Jesse’s back and just a tad ornery this week. Luckily, my brother Kevin is in town to support me. This week’s conversation took place during ESPN Thursday night football between Miami and Texas A&M. As always, Jes is represented as Girlfriend of the Blog (GB) while I stick with Blogging with B (BB). Newcomer Kevin, Sibling of the Blog (SB) also makes an appearance.
GB: Miami’s outfits have a sumo-esque look.
BB: Huh?
SB: What?
GB: You know, sumo wrestlers?
(We don’t get it)
SB: Is it the tailbone pad?
GB: Look! (She points and I’ll be damned if she doesn’t have a point. It’s an entirely different experience watching these games with her).
BB: Okay, real quick, recap your thoughts about last week’s game, Fresno vs. Oregon.
GB: It was boring.
BB: Why?
GB: I hate when you ask stupid questions.
BB: What’s stupid?
GB: I’m not in the mood right now.
BB: Get in the mood. You have fans that depend on you.
GB: What fans? No one reads your blog.
SB: Why are you so mean to him?
GB: Do you read his blog?
SB: No.
BB: Ok, great, now about the last game…
GB: I wish we’d score more in the second half.
GB: Does Texas A&M realize their helmets say ATM?
BB: Sigh.
SB: Nick, who are you betting on this weekend?
BB: Not sure.
GB: He’s not allowed to bet. He has no money.
SB: Ok, who are you not betting on?
GB: He can’t bet. He loses. He’s not fun to be around when he loses.
SB: Nick, do you ever feel like you never get support in this relationship?
BB: All the time.
BB: Ok, let’s try another football question. Preview the Stanford game for us.
GB: I know nothing about them other than their mascot is a tree.
BB: We went to the Stanford game last year. You’ve seen them play.
GB: I’m not like you. I can’t remember every team.
BB: Well, Let’s go back a few years to the 2001 season, the last time Stanford beat Oregon
GB: Oh, you know what that game was?
GB: My back went out on me and Nick wouldn’t leave the game to take me home (Kevin says, “nice” and has me pound it out). I had to walk home by myself and have my mom come pick me up. He stayed and we lost the game. That was his punishment.

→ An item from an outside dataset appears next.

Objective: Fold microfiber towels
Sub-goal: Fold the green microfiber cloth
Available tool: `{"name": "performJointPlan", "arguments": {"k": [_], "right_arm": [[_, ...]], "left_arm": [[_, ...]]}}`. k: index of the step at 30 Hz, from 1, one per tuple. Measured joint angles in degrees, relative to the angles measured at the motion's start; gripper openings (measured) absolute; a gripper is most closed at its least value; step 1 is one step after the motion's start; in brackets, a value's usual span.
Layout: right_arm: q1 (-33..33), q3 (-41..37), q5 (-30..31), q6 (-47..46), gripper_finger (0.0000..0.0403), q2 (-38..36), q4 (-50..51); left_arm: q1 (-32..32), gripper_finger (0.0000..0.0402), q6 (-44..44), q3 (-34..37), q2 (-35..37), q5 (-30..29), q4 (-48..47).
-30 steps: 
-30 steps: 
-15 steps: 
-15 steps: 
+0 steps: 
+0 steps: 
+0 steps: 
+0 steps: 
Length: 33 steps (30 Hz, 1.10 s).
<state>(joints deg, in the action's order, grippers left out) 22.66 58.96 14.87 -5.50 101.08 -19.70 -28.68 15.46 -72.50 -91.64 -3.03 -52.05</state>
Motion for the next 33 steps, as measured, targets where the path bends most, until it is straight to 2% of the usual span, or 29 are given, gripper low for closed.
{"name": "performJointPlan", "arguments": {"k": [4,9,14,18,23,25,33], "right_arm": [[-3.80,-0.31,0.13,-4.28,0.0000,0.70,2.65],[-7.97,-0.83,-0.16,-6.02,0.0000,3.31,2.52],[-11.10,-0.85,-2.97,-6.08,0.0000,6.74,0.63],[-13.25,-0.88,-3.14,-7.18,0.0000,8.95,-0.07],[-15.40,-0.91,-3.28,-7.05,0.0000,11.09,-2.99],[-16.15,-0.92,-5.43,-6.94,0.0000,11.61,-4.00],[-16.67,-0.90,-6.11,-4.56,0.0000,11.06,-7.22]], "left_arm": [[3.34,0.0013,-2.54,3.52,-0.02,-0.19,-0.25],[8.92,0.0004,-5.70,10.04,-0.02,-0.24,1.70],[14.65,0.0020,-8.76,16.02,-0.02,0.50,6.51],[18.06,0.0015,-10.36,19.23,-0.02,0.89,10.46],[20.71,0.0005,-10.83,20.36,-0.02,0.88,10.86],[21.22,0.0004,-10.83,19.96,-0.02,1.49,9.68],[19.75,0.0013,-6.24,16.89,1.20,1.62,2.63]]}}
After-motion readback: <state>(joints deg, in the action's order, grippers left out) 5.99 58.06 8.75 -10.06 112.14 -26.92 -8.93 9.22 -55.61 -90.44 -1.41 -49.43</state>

BB: You’re putting the one loss that cost Oregon a shot at the national championship on me?
GB: It is because of you. You had awful karma.

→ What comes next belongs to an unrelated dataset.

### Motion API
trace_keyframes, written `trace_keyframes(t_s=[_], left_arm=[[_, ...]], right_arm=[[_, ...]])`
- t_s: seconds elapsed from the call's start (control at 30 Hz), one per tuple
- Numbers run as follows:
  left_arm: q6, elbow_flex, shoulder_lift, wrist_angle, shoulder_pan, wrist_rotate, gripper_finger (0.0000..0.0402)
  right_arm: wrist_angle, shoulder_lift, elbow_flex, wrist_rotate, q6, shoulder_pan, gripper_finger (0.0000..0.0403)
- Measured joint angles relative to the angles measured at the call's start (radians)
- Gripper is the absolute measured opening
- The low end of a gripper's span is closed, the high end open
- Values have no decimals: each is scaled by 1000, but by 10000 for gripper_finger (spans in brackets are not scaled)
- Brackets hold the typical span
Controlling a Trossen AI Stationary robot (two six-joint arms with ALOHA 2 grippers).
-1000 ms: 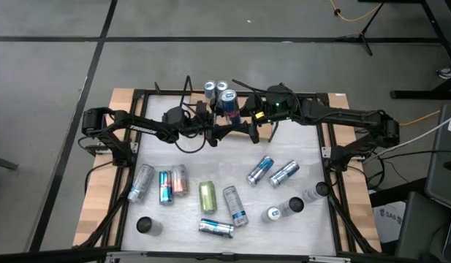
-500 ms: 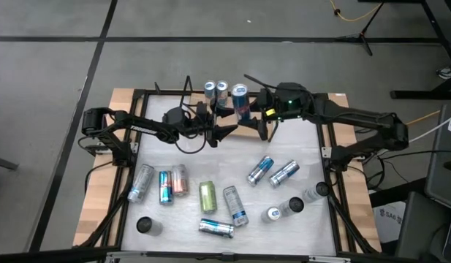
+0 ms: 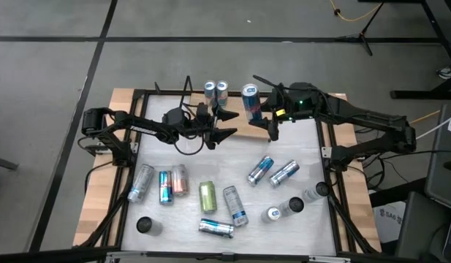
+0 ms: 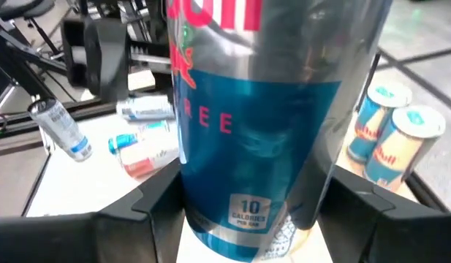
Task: Place canned beverage on shelf
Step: Put the blue soda can on the shelf
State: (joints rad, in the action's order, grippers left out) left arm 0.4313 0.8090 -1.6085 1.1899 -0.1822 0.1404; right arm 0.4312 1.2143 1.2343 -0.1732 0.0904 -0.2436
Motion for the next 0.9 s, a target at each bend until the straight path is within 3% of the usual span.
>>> trace_keyframes(t_s=[0.3,0.6,0.77,0.9], left_arm=[[165,26,86,-73,-107,101,333],[133,33,263,-266,-256,117,332],[96,128,305,-417,-300,195,332],[51,252,301,-633,-313,273,332]], right_arm=[[45,0,0,-35,9,1,237],[43,0,0,-82,9,2,237],[44,9,0,-97,28,2,237],[48,36,0,-109,42,2,237]])
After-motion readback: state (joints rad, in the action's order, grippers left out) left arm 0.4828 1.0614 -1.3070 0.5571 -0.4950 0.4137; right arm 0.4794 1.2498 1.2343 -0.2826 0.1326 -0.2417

BB: So what’s your prediction for this game? We’re gonna’ win easy, right?
GB: You say that, but what if we go in there and lose?
BB: We won’t.
SB: They’re not losing (and he’s a Beaver fan).

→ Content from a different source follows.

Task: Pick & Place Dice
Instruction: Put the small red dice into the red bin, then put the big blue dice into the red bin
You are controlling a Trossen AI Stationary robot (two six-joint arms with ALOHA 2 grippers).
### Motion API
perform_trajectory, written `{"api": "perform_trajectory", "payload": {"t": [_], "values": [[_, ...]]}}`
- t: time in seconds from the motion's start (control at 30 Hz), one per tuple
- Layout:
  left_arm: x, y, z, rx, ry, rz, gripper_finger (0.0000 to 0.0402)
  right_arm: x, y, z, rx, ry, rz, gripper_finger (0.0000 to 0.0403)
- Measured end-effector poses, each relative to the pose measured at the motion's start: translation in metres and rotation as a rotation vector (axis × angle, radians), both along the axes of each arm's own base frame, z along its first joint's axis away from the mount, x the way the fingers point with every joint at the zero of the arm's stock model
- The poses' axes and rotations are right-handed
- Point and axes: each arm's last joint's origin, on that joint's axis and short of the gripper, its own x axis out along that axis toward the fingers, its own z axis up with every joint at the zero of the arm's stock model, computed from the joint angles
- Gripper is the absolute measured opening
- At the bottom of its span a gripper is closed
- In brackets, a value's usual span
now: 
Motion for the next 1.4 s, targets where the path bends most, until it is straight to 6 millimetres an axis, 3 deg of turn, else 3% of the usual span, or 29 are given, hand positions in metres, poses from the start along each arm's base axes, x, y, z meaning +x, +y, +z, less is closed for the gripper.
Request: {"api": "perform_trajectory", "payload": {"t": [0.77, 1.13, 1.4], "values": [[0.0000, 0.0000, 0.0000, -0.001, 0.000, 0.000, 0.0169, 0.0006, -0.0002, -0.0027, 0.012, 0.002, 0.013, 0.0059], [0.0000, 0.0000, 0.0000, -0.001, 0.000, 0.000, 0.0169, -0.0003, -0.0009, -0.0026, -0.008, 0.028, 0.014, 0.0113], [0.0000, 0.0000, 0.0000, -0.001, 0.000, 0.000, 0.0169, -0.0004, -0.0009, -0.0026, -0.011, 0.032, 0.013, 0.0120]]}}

GB: Every game’s a game. You gotta’ compete.
GB: I want it to be 72-4.
SB: Two safeties, huh?
GB: No, a field goal and an extra point.
GB: I think it’ll be 50-something to 14 because Bellotti will put the second string in.
BB: All right, we’re done.
GB: No, we’re not done. That whole interview sucked. You never asked any questions.
SB: You don’t even know what’s happening. You’re just talking and talking and giving material.
GB: Whatever.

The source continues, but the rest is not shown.